## TASK DIRECTIONS
Check the data underneath for lines holding the word "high", and state only how many you find.

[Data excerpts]
-- Opening Marker --

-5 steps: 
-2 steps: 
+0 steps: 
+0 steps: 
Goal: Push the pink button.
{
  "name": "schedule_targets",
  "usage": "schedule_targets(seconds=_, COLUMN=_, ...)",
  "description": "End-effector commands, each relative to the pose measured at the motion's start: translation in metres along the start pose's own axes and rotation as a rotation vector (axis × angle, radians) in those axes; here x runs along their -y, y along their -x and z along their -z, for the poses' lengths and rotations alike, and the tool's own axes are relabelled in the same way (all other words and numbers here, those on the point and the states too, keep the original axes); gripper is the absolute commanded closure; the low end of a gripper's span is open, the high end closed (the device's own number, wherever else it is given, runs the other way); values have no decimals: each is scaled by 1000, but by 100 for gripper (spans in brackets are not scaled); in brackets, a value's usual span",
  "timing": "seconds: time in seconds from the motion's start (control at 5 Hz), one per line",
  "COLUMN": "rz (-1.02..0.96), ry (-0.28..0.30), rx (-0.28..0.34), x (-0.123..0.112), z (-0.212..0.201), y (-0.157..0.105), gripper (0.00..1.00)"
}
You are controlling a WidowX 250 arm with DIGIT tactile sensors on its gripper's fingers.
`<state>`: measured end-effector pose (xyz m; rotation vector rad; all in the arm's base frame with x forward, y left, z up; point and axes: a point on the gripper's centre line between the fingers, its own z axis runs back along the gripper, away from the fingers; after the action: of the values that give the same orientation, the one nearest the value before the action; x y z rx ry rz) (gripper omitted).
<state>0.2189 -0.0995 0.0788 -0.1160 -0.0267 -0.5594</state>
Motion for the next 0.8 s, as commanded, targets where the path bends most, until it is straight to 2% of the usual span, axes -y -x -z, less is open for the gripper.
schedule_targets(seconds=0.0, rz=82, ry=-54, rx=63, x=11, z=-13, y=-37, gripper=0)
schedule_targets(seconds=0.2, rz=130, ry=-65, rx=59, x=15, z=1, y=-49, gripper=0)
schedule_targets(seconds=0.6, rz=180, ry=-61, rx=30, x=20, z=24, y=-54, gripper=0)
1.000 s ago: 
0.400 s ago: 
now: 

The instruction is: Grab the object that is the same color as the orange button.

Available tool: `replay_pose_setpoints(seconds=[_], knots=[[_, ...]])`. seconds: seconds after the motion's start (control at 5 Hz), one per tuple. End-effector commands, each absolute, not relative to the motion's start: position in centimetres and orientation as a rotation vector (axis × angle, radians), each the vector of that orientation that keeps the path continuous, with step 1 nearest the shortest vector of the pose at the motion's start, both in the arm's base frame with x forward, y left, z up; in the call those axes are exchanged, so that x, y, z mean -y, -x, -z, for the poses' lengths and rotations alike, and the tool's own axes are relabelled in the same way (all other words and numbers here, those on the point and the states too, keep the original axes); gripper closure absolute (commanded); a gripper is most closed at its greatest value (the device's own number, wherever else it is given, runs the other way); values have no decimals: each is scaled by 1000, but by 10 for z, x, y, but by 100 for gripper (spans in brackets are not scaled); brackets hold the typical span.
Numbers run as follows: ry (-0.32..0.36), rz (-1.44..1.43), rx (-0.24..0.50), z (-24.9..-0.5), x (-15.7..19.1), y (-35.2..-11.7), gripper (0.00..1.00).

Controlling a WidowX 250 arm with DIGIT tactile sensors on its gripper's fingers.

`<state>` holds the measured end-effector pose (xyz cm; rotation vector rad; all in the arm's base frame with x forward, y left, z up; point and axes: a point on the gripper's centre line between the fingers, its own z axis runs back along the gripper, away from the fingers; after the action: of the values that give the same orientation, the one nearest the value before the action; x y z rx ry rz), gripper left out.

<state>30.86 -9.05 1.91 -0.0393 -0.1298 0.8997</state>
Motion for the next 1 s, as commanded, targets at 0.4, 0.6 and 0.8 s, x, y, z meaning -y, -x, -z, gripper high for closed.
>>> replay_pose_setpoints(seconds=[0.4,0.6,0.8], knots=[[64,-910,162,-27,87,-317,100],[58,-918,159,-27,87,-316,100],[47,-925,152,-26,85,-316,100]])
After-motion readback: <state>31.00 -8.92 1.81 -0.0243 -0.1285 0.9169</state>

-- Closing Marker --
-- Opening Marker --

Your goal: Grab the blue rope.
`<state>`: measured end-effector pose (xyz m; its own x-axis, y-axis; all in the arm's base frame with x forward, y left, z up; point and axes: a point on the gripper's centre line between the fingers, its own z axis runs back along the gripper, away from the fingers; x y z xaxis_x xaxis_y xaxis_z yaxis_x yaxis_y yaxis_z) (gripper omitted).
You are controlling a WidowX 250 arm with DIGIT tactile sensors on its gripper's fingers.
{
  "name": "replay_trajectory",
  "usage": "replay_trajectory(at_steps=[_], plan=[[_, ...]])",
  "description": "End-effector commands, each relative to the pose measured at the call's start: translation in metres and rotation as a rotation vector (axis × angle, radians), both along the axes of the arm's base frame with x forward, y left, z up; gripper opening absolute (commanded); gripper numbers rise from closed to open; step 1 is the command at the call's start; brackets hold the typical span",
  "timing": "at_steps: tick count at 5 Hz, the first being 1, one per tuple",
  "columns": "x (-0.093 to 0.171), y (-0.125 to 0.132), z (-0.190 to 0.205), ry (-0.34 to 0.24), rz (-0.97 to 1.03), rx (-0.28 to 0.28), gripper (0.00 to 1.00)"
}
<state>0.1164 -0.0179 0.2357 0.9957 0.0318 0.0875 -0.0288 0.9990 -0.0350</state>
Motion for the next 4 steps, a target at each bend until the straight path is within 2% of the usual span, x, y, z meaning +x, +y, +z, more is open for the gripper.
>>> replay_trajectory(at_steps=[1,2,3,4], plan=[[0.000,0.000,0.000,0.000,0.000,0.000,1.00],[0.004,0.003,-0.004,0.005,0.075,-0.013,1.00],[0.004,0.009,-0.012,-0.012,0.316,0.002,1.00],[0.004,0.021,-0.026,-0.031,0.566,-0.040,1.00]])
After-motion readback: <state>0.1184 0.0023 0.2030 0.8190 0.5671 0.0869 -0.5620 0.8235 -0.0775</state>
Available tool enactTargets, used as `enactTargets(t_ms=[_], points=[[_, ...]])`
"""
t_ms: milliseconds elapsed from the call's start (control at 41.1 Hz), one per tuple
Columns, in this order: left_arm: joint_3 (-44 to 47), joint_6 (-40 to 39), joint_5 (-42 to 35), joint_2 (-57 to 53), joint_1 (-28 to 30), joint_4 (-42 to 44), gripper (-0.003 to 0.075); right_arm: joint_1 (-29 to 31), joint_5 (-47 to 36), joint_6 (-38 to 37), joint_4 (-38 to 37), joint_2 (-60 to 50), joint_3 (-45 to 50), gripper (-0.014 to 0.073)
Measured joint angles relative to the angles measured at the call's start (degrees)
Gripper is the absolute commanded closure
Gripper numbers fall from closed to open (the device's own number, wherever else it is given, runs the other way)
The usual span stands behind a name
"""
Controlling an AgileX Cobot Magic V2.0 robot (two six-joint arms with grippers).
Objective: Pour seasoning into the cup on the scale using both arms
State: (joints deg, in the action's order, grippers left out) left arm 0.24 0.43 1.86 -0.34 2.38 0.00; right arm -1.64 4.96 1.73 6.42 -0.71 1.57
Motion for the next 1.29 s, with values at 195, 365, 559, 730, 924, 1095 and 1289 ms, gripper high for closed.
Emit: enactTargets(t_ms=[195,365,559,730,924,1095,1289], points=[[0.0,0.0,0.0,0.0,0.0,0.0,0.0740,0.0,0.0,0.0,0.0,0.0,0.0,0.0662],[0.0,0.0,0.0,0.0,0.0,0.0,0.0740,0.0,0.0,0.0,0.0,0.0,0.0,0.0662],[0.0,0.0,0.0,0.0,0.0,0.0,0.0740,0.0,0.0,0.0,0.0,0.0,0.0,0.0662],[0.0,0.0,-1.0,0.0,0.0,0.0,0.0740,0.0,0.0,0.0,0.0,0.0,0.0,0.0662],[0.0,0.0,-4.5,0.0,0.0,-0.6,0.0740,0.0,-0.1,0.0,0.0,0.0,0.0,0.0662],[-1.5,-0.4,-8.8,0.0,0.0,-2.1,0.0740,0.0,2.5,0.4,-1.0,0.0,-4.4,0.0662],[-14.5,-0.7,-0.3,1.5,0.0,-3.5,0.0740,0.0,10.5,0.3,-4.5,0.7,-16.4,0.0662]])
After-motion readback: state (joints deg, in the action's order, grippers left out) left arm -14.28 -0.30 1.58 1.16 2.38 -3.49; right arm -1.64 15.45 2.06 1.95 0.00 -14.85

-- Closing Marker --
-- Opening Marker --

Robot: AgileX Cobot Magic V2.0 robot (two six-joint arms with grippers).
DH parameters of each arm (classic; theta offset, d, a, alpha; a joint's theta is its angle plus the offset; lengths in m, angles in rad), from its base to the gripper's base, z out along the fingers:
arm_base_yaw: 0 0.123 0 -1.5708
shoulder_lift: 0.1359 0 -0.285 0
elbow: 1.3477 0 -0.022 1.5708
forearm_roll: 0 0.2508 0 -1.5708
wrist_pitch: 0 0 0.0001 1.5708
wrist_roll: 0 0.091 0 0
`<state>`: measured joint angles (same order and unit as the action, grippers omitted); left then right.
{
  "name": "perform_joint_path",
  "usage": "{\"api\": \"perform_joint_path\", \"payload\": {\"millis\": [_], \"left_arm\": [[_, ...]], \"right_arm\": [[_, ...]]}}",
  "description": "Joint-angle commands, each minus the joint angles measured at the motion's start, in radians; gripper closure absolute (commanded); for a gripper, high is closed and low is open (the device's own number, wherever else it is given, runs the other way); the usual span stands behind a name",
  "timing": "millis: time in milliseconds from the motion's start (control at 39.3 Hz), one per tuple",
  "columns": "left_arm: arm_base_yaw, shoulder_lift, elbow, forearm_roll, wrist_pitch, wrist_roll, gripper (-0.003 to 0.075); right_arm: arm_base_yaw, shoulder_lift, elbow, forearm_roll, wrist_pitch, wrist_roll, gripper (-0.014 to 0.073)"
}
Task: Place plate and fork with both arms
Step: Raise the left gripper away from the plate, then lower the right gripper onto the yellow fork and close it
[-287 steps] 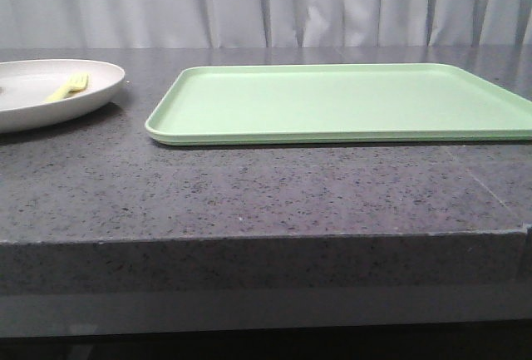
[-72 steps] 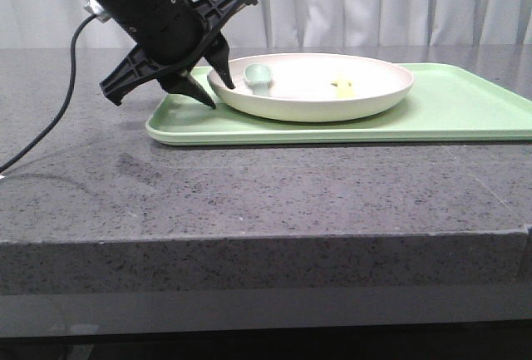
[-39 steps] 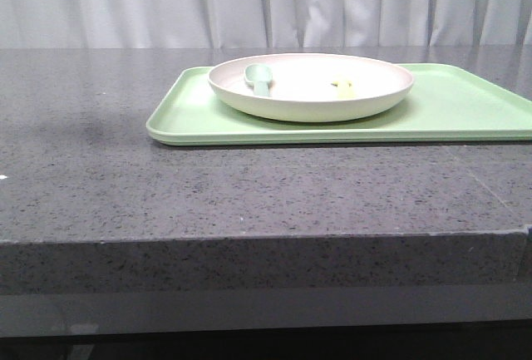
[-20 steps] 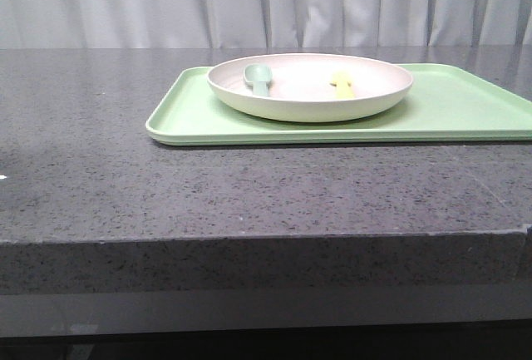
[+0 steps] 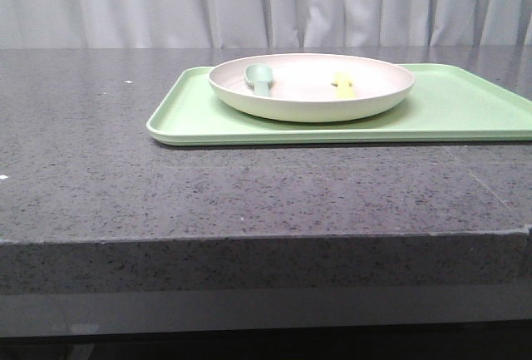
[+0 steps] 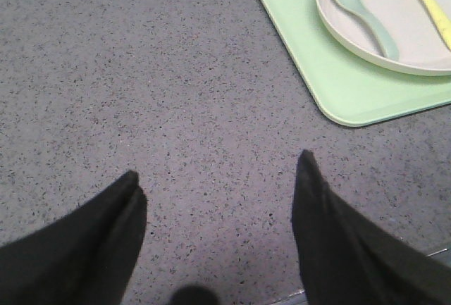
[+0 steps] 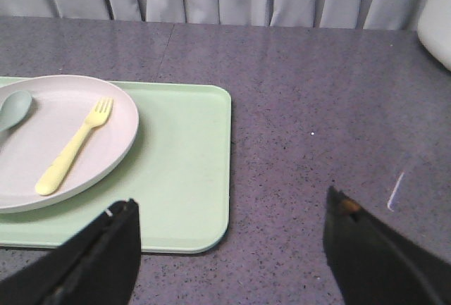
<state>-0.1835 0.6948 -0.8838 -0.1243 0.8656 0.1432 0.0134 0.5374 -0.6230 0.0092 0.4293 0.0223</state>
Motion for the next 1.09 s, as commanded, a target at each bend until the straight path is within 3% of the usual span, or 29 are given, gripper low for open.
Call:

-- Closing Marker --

## RESPONSE TO THIS TASK
4